Notre amie EPI du mois de mars est le Dr Susan Canney, directrice du Mali Elephant Project, qui s’emploie à sauver l’une des populations d’éléphants les plus menacées et les plus isolées d’Afrique.
Votre carrière de zoologiste n’a pas seulement impliqué l’étude des éléphants d’Afrique, mais aussi une variété d’autres animaux : éléphants d’Asie, loups, lions, chiens sauvages. Comment avez-vous débuté votre carrière et avez-vous toujours voulu travailler dans la conservation ?
J’ai toujours été curieuse du monde et de ses créatures, et j’ai eu le cœur brisé par sa destruction. Après un diplôme en sciences naturelles au Royaume-Uni, j’ai commencé comme assistante de recherche dans le Serengeti, en Tanzanie. J’ai vite réalisé que j’aurais besoin d’en savoir plus sur les moteurs humains à l’origine de cette destruction et j’ai donc suivi un chemin alambiqué et récursif à travers la science, la conservation, la planification et la politique.
Vous travaillez en étroite collaboration avec les éléphants du Mali depuis plusieurs années maintenant, dans le cadre du Mali Elephant Project. Pour ceux qui ne connaissent pas les éléphants du Mali, pouvez-vous nous dire pourquoi ils sont intéressants et inhabituels ?
Il s’agit d’une population résiduelle isolée d’environ 275 éléphants « adaptés au désert » qui ont réussi à survivre grâce à une migration annuelle sur une vaste zone. En 2003, il m’a été proposé le merveilleux projet d’essayer de comprendre la migration avec les données des colliers GPS recueillies par Save the Elephants. Après avoir compris certains aspects des menaces imminentes, j’ai senti que je devais essayer de faire quelque chose pour empêcher leur disparition.
Pouvez-vous nous expliquer quelles sont ces menaces ? Je sais par exemple que vous n’êtes plus en mesure de vous déplacer en toute sécurité dans la région où se trouvent les éléphants. Cela doit vous être très frustrant ?
Depuis 2012, la plus grande menace est l’anarchie (le braconnage), les conflits et l’insurrection. 178 éléphants ont été perdus, la grande majorité d’entre eux en 2015-16, avant que nous puissions créer une unité gouvernementale anti-braconnage. Le conflit a également déplacé les éléphants vers des régions plus peuplées inadaptées aux éléphants. Nous avons adapté notre façon de travailler avec les communautés locales et soutenu la promotion de la coexistence homme-éléphant tout en améliorant les moyens de subsistance. Heureusement, j’ai une équipe de terrain incroyable. Mais oui, c’est extrêmement frustrant de ne pas pouvoir se rendre sur le terrain par moi-même.

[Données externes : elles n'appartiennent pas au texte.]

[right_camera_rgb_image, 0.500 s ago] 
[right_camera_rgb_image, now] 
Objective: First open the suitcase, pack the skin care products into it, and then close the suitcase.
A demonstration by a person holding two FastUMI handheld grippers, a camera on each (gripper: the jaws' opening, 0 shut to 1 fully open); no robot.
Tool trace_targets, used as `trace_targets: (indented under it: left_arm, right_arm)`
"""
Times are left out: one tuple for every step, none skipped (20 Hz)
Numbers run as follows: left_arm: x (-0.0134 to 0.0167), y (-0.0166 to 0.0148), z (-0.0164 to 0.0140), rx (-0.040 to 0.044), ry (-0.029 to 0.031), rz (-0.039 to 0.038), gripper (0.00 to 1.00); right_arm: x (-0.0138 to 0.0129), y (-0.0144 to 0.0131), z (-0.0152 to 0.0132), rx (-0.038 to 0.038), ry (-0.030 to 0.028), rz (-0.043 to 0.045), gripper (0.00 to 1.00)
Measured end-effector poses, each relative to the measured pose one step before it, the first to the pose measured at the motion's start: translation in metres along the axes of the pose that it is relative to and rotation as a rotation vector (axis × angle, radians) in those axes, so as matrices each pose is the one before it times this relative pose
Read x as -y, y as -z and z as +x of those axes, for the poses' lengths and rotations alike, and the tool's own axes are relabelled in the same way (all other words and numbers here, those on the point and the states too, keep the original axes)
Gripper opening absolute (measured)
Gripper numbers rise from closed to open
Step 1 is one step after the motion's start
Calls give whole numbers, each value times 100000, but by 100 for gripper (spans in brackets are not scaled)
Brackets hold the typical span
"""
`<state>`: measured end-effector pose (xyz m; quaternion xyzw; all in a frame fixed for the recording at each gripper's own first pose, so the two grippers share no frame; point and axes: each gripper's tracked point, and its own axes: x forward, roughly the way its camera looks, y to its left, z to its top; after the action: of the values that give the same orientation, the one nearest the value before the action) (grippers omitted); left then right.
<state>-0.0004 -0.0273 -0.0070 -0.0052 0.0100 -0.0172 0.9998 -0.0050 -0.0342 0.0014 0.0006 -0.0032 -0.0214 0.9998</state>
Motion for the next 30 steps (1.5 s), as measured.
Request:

Nous savons que vous avez également effectué d’autres études sur les éléphants dans d’autres pays. Pouvez-vous nous en dire un peu plus ?
Dans les années 2000, j’ai travaillé sur des scénarios de planification d’une « aire de répartition gérée des éléphants » à Sumatra et sur la compréhension des défis auxquels est confrontée la conservation des éléphants en Asie. Être témoin des « forêts vides » et de la réduction de l’habitat des éléphants à de très petits îlots sous la pression du nombre et de l’activité des hommes en Asie était assez choquant. Cela a montré l’importance de créer des espaces pour la faune sauvage avant que le conflit ne devienne trop intense.
La pandémie est une période difficile pour les défenseurs de l’environnement et les scientifiques qui veulent voyager et voir ce qui se passe réellement sur le terrain… Comment avez-vous fait face au cours de ces deux dernières années ?
Nous avons la chance que notre modèle ne repose pas sur le tourisme et nous sommes habitués à un environnement de travail dynamique. Je suis en communication quotidienne avec l’équipe malienne et le travail se poursuit. De plus, j’ai pu voyager au Mali tout au long de 2021, tout en prenant toutes les précautions nécessaires contre le coronavirus.